WHAT YOU SHOULD DO: Type out the whole listing again exactly, pictures omitted.

* * * *

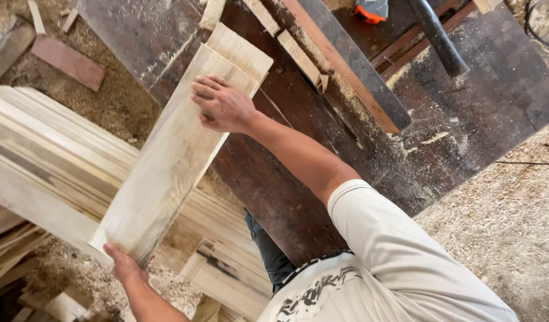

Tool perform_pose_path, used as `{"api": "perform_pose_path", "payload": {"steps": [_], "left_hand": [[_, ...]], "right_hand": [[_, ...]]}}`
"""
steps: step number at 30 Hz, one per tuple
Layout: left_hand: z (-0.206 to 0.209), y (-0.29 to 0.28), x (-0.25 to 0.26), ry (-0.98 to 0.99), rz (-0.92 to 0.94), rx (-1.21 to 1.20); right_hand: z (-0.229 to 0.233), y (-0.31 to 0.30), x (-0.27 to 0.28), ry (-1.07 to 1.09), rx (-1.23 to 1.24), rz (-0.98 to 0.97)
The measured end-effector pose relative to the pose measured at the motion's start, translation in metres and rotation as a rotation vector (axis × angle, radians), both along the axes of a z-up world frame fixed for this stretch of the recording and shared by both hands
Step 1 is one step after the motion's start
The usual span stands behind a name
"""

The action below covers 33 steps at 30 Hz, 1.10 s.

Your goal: The person stands at a workbench and uses their hands to slide a wooden board against a guide rail, checking the fit and surface of the wood.

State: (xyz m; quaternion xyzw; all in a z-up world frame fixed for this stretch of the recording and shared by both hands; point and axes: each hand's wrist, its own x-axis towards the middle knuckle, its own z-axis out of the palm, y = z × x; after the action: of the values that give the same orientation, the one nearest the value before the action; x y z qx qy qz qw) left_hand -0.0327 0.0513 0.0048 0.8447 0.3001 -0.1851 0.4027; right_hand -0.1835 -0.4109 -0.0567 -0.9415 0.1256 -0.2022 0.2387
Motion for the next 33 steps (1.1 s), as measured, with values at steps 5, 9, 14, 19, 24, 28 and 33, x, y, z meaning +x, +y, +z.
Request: {"api": "perform_pose_path", "payload": {"steps": [5,9,14,19,24,28,33], "left_hand": [[0.003,0.096,-0.070,0.015,-0.106,0.053],[0.006,0.137,-0.137,0.059,-0.199,-0.010],[0.002,0.142,-0.185,0.076,-0.233,0.125],[-0.001,0.130,-0.196,0.010,-0.281,0.194],[-0.007,0.106,-0.189,-0.064,-0.304,0.210],[-0.014,0.099,-0.179,-0.004,-0.334,0.109],[-0.012,0.088,-0.181,-0.002,-0.413,0.161]], "right_hand": [[0.020,0.075,-0.057,0.041,-0.080,0.074],[0.051,0.124,-0.150,-0.025,-0.003,0.020],[0.078,0.145,-0.251,-0.086,0.026,-0.105],[0.082,0.137,-0.299,-0.131,-0.009,-0.209],[0.077,0.116,-0.309,-0.146,-0.035,-0.241],[0.076,0.105,-0.309,-0.164,-0.024,-0.260],[0.071,0.091,-0.306,-0.118,-0.073,-0.270]]}}
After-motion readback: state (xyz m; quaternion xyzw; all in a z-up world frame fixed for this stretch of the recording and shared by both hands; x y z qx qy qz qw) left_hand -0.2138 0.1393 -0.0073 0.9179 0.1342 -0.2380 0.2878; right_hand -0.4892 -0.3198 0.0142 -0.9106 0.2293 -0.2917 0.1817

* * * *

TASK SOLUTION:
Tool perform_pose_path, used as `{"api": "perform_pose_path", "payload": {"steps": [_], "left_hand": [[_, ...]], "right_hand": [[_, ...]]}}`
"""
steps: step number at 30 Hz, one per tuple
Layout: left_hand: z (-0.206 to 0.209), y (-0.29 to 0.28), x (-0.25 to 0.26), ry (-0.98 to 0.99), rz (-0.92 to 0.94), rx (-1.21 to 1.20); right_hand: z (-0.229 to 0.233), y (-0.31 to 0.30), x (-0.27 to 0.28), ry (-1.07 to 1.09), rx (-1.23 to 1.24), rz (-0.98 to 0.97)
The measured end-effector pose relative to the pose measured at the motion's start, translation in metres and rotation as a rotation vector (axis × angle, radians), both along the axes of a z-up world frame fixed for this stretch of the recording and shared by both hands
Step 1 is one step after the motion's start
The usual span stands behind a name
"""

The action below covers 33 steps at 30 Hz, 1.10 s.

Your goal: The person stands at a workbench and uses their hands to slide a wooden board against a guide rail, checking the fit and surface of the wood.

State: (xyz m; quaternion xyzw; all in a z-up world frame fixed for this stretch of the recording and shared by both hands; point and axes: each hand's wrist, its own x-axis towards the middle knuckle, its own z-axis out of the palm, y = z × x; after the action: of the values that give the same orientation, the one nearest the value before the action; x y z qx qy qz qw) left_hand -0.0327 0.0513 0.0048 0.8447 0.3001 -0.1851 0.4027; right_hand -0.1835 -0.4109 -0.0567 -0.9415 0.1256 -0.2022 0.2387
Motion for the next 33 steps (1.1 s), as measured, with values at steps 5, 9, 14, 19, 24, 28 and 33, x, y, z meaning +x, +y, +z.
Request: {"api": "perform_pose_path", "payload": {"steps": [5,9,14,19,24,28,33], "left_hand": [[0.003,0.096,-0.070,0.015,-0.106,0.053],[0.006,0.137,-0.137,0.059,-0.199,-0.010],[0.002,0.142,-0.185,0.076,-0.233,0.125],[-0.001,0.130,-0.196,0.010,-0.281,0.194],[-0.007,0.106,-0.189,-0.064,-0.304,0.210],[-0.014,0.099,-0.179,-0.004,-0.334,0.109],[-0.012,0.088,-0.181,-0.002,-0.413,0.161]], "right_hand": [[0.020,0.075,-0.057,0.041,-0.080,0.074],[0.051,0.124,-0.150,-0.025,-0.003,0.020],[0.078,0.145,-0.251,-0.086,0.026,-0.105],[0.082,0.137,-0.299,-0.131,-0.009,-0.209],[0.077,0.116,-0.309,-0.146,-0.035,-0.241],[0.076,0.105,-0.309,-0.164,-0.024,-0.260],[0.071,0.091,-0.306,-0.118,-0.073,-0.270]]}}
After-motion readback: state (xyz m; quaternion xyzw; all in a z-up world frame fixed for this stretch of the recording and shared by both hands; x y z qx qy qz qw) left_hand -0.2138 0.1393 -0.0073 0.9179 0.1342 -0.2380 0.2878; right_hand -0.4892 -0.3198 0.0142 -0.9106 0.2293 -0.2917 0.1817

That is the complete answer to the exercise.